Repeat the entries in full. Each line must match exactly.

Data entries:
|---|

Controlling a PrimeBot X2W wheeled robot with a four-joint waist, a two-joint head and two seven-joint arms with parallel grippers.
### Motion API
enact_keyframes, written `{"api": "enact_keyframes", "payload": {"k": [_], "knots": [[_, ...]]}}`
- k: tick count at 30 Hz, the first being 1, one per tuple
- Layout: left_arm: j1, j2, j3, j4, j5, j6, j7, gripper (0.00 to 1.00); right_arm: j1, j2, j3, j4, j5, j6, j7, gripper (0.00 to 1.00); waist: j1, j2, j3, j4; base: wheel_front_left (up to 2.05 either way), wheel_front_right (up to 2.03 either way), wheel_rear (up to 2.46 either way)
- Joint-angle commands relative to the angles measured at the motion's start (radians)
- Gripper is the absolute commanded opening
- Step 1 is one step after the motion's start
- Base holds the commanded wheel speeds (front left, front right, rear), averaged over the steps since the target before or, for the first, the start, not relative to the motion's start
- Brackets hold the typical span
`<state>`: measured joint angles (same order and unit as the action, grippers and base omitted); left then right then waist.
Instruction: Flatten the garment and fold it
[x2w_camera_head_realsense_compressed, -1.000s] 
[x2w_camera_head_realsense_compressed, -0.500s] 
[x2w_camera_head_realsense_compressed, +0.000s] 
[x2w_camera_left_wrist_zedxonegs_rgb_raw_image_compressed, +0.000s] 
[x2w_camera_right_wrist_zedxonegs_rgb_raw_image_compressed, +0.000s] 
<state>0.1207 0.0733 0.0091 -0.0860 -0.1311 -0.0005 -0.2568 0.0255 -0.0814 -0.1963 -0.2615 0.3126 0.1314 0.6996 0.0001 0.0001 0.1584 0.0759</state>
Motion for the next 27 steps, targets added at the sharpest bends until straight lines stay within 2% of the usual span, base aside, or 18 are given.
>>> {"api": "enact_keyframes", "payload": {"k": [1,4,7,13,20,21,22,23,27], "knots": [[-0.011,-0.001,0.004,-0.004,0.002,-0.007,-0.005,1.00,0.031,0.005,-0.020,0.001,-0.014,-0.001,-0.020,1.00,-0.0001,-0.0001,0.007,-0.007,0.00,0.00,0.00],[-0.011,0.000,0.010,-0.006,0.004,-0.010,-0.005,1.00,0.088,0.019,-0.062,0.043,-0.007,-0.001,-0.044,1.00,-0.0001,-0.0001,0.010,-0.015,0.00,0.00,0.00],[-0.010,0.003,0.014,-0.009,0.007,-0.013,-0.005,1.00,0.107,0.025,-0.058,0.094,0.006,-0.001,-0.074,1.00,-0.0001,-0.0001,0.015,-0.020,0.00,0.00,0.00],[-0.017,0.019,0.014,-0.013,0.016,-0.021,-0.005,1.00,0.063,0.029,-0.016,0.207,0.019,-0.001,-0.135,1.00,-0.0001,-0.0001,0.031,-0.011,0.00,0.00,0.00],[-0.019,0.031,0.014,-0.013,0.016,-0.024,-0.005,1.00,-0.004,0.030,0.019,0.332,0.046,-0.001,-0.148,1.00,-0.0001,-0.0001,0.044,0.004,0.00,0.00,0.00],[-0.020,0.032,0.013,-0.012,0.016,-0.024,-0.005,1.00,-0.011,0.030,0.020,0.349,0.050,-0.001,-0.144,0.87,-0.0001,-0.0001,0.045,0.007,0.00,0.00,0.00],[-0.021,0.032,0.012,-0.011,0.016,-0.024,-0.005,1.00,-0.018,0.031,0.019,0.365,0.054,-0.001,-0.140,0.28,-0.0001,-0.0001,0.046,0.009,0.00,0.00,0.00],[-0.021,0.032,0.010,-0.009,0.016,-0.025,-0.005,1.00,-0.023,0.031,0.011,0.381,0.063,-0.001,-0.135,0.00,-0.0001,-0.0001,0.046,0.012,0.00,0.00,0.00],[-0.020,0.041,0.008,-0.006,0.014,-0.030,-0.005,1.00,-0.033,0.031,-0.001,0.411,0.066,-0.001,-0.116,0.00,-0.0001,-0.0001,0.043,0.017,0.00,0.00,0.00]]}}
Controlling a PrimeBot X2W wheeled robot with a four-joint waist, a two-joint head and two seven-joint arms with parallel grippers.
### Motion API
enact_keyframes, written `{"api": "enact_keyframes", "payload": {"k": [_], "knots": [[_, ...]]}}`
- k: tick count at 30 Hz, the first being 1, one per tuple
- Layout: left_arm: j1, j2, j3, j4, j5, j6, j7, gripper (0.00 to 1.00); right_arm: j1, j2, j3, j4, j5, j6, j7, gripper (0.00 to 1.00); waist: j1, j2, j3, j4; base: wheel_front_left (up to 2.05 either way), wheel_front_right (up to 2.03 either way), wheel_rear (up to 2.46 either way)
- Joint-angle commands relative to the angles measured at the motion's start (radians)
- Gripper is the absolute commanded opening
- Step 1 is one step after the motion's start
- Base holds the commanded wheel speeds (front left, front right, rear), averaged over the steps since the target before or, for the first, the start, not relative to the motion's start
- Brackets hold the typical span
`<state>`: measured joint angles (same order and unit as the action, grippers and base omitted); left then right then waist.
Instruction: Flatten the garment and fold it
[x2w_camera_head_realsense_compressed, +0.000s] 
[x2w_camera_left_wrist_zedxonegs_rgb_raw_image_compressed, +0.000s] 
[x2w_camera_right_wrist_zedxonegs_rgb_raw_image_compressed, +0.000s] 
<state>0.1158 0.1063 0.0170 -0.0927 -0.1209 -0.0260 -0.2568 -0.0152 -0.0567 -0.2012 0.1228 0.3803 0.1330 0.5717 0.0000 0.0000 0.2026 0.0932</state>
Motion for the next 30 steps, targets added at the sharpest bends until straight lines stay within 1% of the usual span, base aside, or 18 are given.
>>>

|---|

■ **EXPECTED OUTPUT**
Controlling a PrimeBot X2W wheeled robot with a four-joint waist, a two-joint head and two seven-joint arms with parallel grippers.
### Motion API
enact_keyframes, written `{"api": "enact_keyframes", "payload": {"k": [_], "knots": [[_, ...]]}}`
- k: tick count at 30 Hz, the first being 1, one per tuple
- Layout: left_arm: j1, j2, j3, j4, j5, j6, j7, gripper (0.00 to 1.00); right_arm: j1, j2, j3, j4, j5, j6, j7, gripper (0.00 to 1.00); waist: j1, j2, j3, j4; base: wheel_front_left (up to 2.05 either way), wheel_front_right (up to 2.03 either way), wheel_rear (up to 2.46 either way)
- Joint-angle commands relative to the angles measured at the motion's start (radians)
- Gripper is the absolute commanded opening
- Step 1 is one step after the motion's start
- Base holds the commanded wheel speeds (front left, front right, rear), averaged over the steps since the target before or, for the first, the start, not relative to the motion's start
- Brackets hold the typical span
`<state>`: measured joint angles (same order and unit as the action, grippers and base omitted); left then right then waist.
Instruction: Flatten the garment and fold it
[x2w_camera_head_realsense_compressed, -1.000s] 
[x2w_camera_head_realsense_compressed, -0.500s] 
[x2w_camera_head_realsense_compressed, +0.000s] 
[x2w_camera_left_wrist_zedxonegs_rgb_raw_image_compressed, +0.000s] 
[x2w_camera_right_wrist_zedxonegs_rgb_raw_image_compressed, +0.000s] 
<state>0.1207 0.0733 0.0091 -0.0860 -0.1311 -0.0005 -0.2568 0.0255 -0.0814 -0.1963 -0.2615 0.3126 0.1314 0.6996 0.0001 0.0001 0.1584 0.0759</state>
Motion for the next 27 steps, targets added at the sharpest bends until straight lines stay within 2% of the usual span, base aside, or 18 are given.
>>> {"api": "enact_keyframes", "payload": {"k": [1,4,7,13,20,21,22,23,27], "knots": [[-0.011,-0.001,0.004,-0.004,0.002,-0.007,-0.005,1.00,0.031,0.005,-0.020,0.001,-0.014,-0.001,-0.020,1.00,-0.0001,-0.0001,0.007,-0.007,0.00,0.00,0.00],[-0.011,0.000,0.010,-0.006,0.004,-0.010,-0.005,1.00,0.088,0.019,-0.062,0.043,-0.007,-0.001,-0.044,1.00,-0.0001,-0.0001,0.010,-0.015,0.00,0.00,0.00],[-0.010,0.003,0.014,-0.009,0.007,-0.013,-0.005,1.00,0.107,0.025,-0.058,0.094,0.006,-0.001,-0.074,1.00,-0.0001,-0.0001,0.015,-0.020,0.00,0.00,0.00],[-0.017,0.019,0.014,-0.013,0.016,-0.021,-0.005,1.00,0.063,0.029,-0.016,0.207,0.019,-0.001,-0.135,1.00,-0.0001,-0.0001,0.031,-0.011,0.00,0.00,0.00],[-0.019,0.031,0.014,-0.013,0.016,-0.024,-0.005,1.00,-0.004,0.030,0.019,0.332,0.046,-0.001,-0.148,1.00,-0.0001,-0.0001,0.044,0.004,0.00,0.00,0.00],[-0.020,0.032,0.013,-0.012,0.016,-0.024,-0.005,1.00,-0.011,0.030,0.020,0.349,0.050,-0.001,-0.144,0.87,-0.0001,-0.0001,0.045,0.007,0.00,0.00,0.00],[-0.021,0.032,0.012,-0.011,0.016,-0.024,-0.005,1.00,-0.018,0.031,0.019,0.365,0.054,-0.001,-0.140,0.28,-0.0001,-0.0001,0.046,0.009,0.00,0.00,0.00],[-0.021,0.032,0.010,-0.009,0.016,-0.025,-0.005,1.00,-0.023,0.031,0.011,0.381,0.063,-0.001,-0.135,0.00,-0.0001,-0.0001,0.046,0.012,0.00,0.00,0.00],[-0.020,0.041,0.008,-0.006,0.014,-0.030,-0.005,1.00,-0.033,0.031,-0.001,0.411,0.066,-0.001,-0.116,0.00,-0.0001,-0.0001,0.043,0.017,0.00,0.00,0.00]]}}
Controlling a PrimeBot X2W wheeled robot with a four-joint waist, a two-joint head and two seven-joint arms with parallel grippers.
### Motion API
enact_keyframes, written `{"api": "enact_keyframes", "payload": {"k": [_], "knots": [[_, ...]]}}`
- k: tick count at 30 Hz, the first being 1, one per tuple
- Layout: left_arm: j1, j2, j3, j4, j5, j6, j7, gripper (0.00 to 1.00); right_arm: j1, j2, j3, j4, j5, j6, j7, gripper (0.00 to 1.00); waist: j1, j2, j3, j4; base: wheel_front_left (up to 2.05 either way), wheel_front_right (up to 2.03 either way), wheel_rear (up to 2.46 either way)
- Joint-angle commands relative to the angles measured at the motion's start (radians)
- Gripper is the absolute commanded opening
- Step 1 is one step after the motion's start
- Base holds the commanded wheel speeds (front left, front right, rear), averaged over the steps since the target before or, for the first, the start, not relative to the motion's start
- Brackets hold the typical span
`<state>`: measured joint angles (same order and unit as the action, grippers and base omitted); left then right then waist.
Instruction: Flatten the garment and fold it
[x2w_camera_head_realsense_compressed, +0.000s] 
[x2w_camera_left_wrist_zedxonegs_rgb_raw_image_compressed, +0.000s] 
[x2w_camera_right_wrist_zedxonegs_rgb_raw_image_compressed, +0.000s] 
<state>0.1158 0.1063 0.0170 -0.0927 -0.1209 -0.0260 -0.2568 -0.0152 -0.0567 -0.2012 0.1228 0.3803 0.1330 0.5717 0.0000 0.0000 0.2026 0.0932</state>
Motion for the next 30 steps, targets added at the sharpest bends until straight lines stay within 1% of the usual span, base aside, or 18 are given.
>>>

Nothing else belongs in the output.